- What the task requires -
What is needed is each line of the data below that holds the string "brown".

- Stored entries -
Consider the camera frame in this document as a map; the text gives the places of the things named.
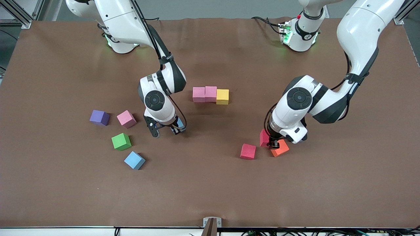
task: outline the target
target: metal bracket
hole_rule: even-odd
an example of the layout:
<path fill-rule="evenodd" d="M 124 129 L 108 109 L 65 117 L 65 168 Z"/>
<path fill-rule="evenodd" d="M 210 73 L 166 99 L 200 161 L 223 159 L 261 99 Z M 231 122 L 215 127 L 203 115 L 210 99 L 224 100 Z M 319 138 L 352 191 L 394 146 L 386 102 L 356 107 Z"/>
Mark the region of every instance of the metal bracket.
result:
<path fill-rule="evenodd" d="M 217 228 L 222 226 L 222 219 L 217 217 L 206 217 L 203 219 L 204 230 L 201 236 L 216 236 Z"/>
<path fill-rule="evenodd" d="M 209 219 L 212 219 L 212 218 L 216 219 L 217 228 L 221 228 L 222 227 L 222 218 L 215 217 L 215 216 L 210 216 L 210 217 L 203 218 L 203 227 L 206 227 L 207 222 L 209 221 Z"/>
<path fill-rule="evenodd" d="M 29 24 L 22 25 L 21 29 L 29 29 L 29 28 L 31 28 L 31 25 L 32 25 L 32 21 L 29 21 Z"/>
<path fill-rule="evenodd" d="M 408 0 L 405 1 L 406 4 L 404 6 L 402 6 L 398 12 L 395 14 L 394 17 L 394 23 L 396 25 L 403 25 L 404 22 L 402 20 L 404 20 L 408 14 L 420 3 L 420 0 Z"/>
<path fill-rule="evenodd" d="M 31 27 L 31 21 L 34 18 L 15 0 L 0 0 L 0 5 L 22 24 L 22 29 L 29 29 Z"/>
<path fill-rule="evenodd" d="M 403 20 L 398 21 L 397 19 L 394 18 L 394 24 L 396 24 L 396 25 L 403 25 L 404 24 L 404 21 Z"/>
<path fill-rule="evenodd" d="M 0 79 L 3 79 L 3 76 L 5 73 L 6 73 L 6 70 L 0 66 Z"/>

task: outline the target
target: brown table surface
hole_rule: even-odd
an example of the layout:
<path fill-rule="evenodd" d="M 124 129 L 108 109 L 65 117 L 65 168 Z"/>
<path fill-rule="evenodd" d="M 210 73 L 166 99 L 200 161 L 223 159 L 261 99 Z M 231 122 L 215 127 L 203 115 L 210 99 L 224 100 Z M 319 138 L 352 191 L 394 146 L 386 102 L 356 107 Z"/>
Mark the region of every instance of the brown table surface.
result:
<path fill-rule="evenodd" d="M 420 222 L 420 80 L 404 28 L 390 24 L 379 56 L 343 121 L 308 117 L 309 139 L 272 157 L 257 148 L 264 116 L 296 76 L 328 87 L 346 61 L 326 19 L 303 53 L 249 19 L 152 22 L 187 77 L 173 99 L 188 128 L 150 135 L 137 94 L 155 72 L 154 50 L 114 53 L 95 22 L 33 22 L 0 87 L 0 226 L 414 227 Z M 192 87 L 230 89 L 230 104 L 192 102 Z M 107 127 L 89 122 L 111 114 Z M 138 124 L 122 127 L 129 110 Z M 133 147 L 114 150 L 111 137 Z M 135 151 L 141 170 L 123 161 Z"/>

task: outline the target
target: cable
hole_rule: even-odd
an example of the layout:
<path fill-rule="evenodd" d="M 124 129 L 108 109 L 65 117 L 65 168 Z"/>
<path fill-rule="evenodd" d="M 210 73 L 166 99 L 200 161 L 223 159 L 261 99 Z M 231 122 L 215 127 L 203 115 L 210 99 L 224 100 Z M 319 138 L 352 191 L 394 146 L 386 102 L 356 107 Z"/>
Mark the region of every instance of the cable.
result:
<path fill-rule="evenodd" d="M 8 32 L 6 32 L 6 31 L 4 31 L 4 30 L 2 30 L 2 29 L 0 29 L 0 31 L 1 31 L 1 32 L 4 32 L 4 33 L 6 33 L 6 34 L 8 34 L 10 37 L 14 38 L 16 41 L 18 40 L 15 36 L 13 36 L 13 35 L 9 34 Z"/>
<path fill-rule="evenodd" d="M 263 18 L 259 17 L 259 16 L 254 16 L 251 19 L 257 19 L 257 20 L 263 21 L 264 23 L 268 24 L 272 28 L 272 30 L 274 32 L 276 32 L 277 34 L 286 35 L 286 33 L 277 31 L 273 26 L 278 27 L 278 24 L 271 23 L 270 20 L 268 19 L 268 17 L 265 20 Z"/>
<path fill-rule="evenodd" d="M 145 21 L 154 21 L 154 20 L 159 20 L 159 17 L 156 17 L 156 18 L 153 18 L 153 19 L 145 19 L 145 18 L 142 18 L 143 20 L 145 20 Z"/>
<path fill-rule="evenodd" d="M 119 236 L 120 235 L 120 231 L 121 231 L 121 228 L 115 227 L 114 236 Z"/>
<path fill-rule="evenodd" d="M 363 76 L 363 79 L 365 79 L 368 75 L 369 75 L 370 73 L 369 73 L 369 71 L 368 72 L 366 72 L 366 74 Z M 350 95 L 350 94 L 347 94 L 347 107 L 346 107 L 346 113 L 344 114 L 344 116 L 343 117 L 341 117 L 340 119 L 338 119 L 339 121 L 341 121 L 342 119 L 344 119 L 346 116 L 347 116 L 347 113 L 349 112 L 349 109 L 350 109 L 350 99 L 352 98 L 352 95 Z"/>
<path fill-rule="evenodd" d="M 264 22 L 264 23 L 266 23 L 266 24 L 270 24 L 270 25 L 272 25 L 272 26 L 278 26 L 278 25 L 276 25 L 276 24 L 274 24 L 274 23 L 271 23 L 271 22 L 268 20 L 268 18 L 267 18 L 267 20 L 265 20 L 265 19 L 263 19 L 263 18 L 261 18 L 261 17 L 259 17 L 259 16 L 254 16 L 254 17 L 252 17 L 251 19 L 257 19 L 257 20 L 263 21 L 263 22 Z"/>
<path fill-rule="evenodd" d="M 362 231 L 360 231 L 360 230 L 356 230 L 357 232 L 359 232 L 359 233 L 361 233 L 361 234 L 363 234 L 364 236 L 370 236 L 369 234 L 367 234 L 367 233 L 364 233 L 364 232 L 362 232 Z"/>
<path fill-rule="evenodd" d="M 136 10 L 137 14 L 139 15 L 139 17 L 140 17 L 140 19 L 141 19 L 141 22 L 142 22 L 142 24 L 143 24 L 143 26 L 144 26 L 144 29 L 146 30 L 147 35 L 149 36 L 150 41 L 152 42 L 152 45 L 153 45 L 153 47 L 155 48 L 155 51 L 156 51 L 157 57 L 158 57 L 158 58 L 159 58 L 159 60 L 160 60 L 160 59 L 162 59 L 162 57 L 160 56 L 158 46 L 156 45 L 156 41 L 155 41 L 154 37 L 152 37 L 152 34 L 150 33 L 150 30 L 149 30 L 149 27 L 148 27 L 148 25 L 147 25 L 147 22 L 146 22 L 146 21 L 144 21 L 144 20 L 142 20 L 142 19 L 145 19 L 145 18 L 144 18 L 144 15 L 143 15 L 143 13 L 142 13 L 142 10 L 140 9 L 139 4 L 137 3 L 137 1 L 136 1 L 136 0 L 134 0 L 134 3 L 136 4 L 135 10 Z"/>
<path fill-rule="evenodd" d="M 171 98 L 171 96 L 169 96 L 169 95 L 168 95 L 168 97 L 169 97 L 169 99 L 172 101 L 172 103 L 176 106 L 176 108 L 179 110 L 179 112 L 181 113 L 182 117 L 184 118 L 184 122 L 185 122 L 185 124 L 184 124 L 184 128 L 182 128 L 182 129 L 186 129 L 186 118 L 185 118 L 185 116 L 184 116 L 184 113 L 182 113 L 182 110 L 181 110 L 181 109 L 179 109 L 178 105 L 177 105 L 177 104 L 176 104 L 176 102 L 175 102 L 175 101 Z"/>
<path fill-rule="evenodd" d="M 348 74 L 349 72 L 350 72 L 350 59 L 349 59 L 349 56 L 347 55 L 347 53 L 346 52 L 344 52 L 344 55 L 346 56 L 346 61 L 347 61 L 347 72 L 346 72 L 346 74 Z M 344 83 L 344 80 L 342 80 L 338 85 L 336 85 L 334 88 L 332 88 L 331 90 L 334 90 L 334 89 L 336 89 L 336 88 L 338 88 L 338 87 L 340 87 L 342 84 Z"/>
<path fill-rule="evenodd" d="M 276 105 L 277 105 L 277 102 L 268 110 L 267 114 L 265 115 L 265 118 L 264 118 L 264 131 L 268 135 L 269 138 L 274 139 L 274 140 L 280 140 L 280 139 L 285 139 L 286 137 L 275 138 L 275 137 L 271 136 L 270 133 L 268 132 L 268 127 L 267 127 L 267 118 L 268 118 L 268 115 L 273 112 L 272 110 L 273 110 L 273 108 Z"/>

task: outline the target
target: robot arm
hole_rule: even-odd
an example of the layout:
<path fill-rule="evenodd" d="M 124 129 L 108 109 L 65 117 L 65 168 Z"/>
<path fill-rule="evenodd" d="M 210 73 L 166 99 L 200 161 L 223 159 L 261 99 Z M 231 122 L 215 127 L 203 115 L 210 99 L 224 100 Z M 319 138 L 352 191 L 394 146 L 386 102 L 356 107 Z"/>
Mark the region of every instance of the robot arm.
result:
<path fill-rule="evenodd" d="M 126 44 L 115 40 L 105 27 L 105 24 L 98 12 L 95 1 L 93 0 L 66 0 L 68 9 L 78 17 L 94 19 L 98 23 L 98 27 L 104 31 L 104 37 L 108 41 L 108 45 L 120 54 L 129 53 L 137 44 Z"/>
<path fill-rule="evenodd" d="M 325 19 L 324 6 L 327 4 L 338 3 L 342 0 L 299 0 L 303 7 L 300 18 L 281 25 L 281 42 L 297 52 L 308 50 L 318 35 L 318 29 Z"/>
<path fill-rule="evenodd" d="M 186 124 L 184 125 L 177 116 L 169 95 L 184 89 L 185 75 L 175 63 L 159 34 L 144 20 L 136 1 L 66 0 L 66 2 L 71 9 L 74 9 L 75 5 L 78 9 L 89 9 L 84 11 L 84 16 L 96 19 L 106 35 L 114 41 L 131 46 L 147 45 L 156 50 L 160 69 L 141 78 L 138 85 L 139 96 L 146 106 L 144 118 L 154 137 L 159 137 L 158 129 L 164 126 L 171 127 L 175 134 L 183 131 Z"/>
<path fill-rule="evenodd" d="M 379 35 L 403 1 L 356 1 L 337 29 L 339 43 L 352 65 L 351 71 L 345 75 L 337 92 L 309 75 L 294 78 L 273 110 L 267 126 L 272 147 L 277 148 L 276 140 L 282 138 L 293 143 L 306 140 L 306 113 L 320 123 L 334 123 L 346 115 L 352 96 L 378 55 Z"/>

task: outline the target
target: foam cube
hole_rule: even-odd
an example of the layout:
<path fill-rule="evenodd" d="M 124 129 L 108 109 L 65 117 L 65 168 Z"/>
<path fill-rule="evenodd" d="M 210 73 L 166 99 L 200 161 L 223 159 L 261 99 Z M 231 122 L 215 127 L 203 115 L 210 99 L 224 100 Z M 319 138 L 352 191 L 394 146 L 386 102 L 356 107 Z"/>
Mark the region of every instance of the foam cube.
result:
<path fill-rule="evenodd" d="M 185 130 L 185 125 L 184 125 L 184 123 L 182 123 L 180 118 L 178 118 L 178 121 L 176 122 L 176 126 L 178 128 L 181 128 L 181 129 L 179 131 L 175 132 L 175 129 L 172 128 L 172 126 L 171 126 L 172 133 L 174 133 L 174 134 L 179 134 L 179 133 L 181 133 Z"/>
<path fill-rule="evenodd" d="M 270 137 L 267 135 L 264 129 L 260 133 L 260 147 L 267 147 L 267 144 L 270 142 Z"/>
<path fill-rule="evenodd" d="M 120 121 L 120 124 L 126 128 L 130 128 L 137 123 L 136 119 L 134 119 L 133 115 L 128 110 L 119 114 L 117 119 Z"/>
<path fill-rule="evenodd" d="M 132 169 L 139 170 L 140 167 L 146 162 L 146 160 L 139 154 L 131 152 L 124 160 L 124 162 L 127 163 L 127 165 L 129 165 Z"/>
<path fill-rule="evenodd" d="M 205 90 L 206 90 L 205 101 L 206 102 L 216 102 L 217 87 L 216 86 L 206 86 Z"/>
<path fill-rule="evenodd" d="M 257 147 L 254 145 L 243 144 L 241 150 L 241 158 L 247 160 L 253 160 L 255 157 L 255 149 Z"/>
<path fill-rule="evenodd" d="M 108 120 L 108 113 L 106 113 L 105 111 L 93 110 L 89 121 L 99 126 L 106 126 L 108 124 Z"/>
<path fill-rule="evenodd" d="M 131 147 L 130 138 L 125 133 L 112 137 L 112 144 L 118 151 L 122 151 Z"/>
<path fill-rule="evenodd" d="M 205 102 L 205 87 L 193 87 L 192 88 L 192 101 L 193 102 Z"/>
<path fill-rule="evenodd" d="M 229 104 L 229 90 L 228 89 L 218 89 L 217 90 L 216 104 L 217 105 L 228 105 Z"/>
<path fill-rule="evenodd" d="M 286 142 L 284 141 L 284 139 L 280 139 L 278 141 L 278 144 L 280 145 L 280 148 L 277 149 L 272 149 L 271 152 L 273 153 L 274 157 L 278 157 L 281 154 L 289 151 L 289 147 L 287 146 Z"/>

- Finished exercise -
target: brown table surface
Mark the region of every instance of the brown table surface.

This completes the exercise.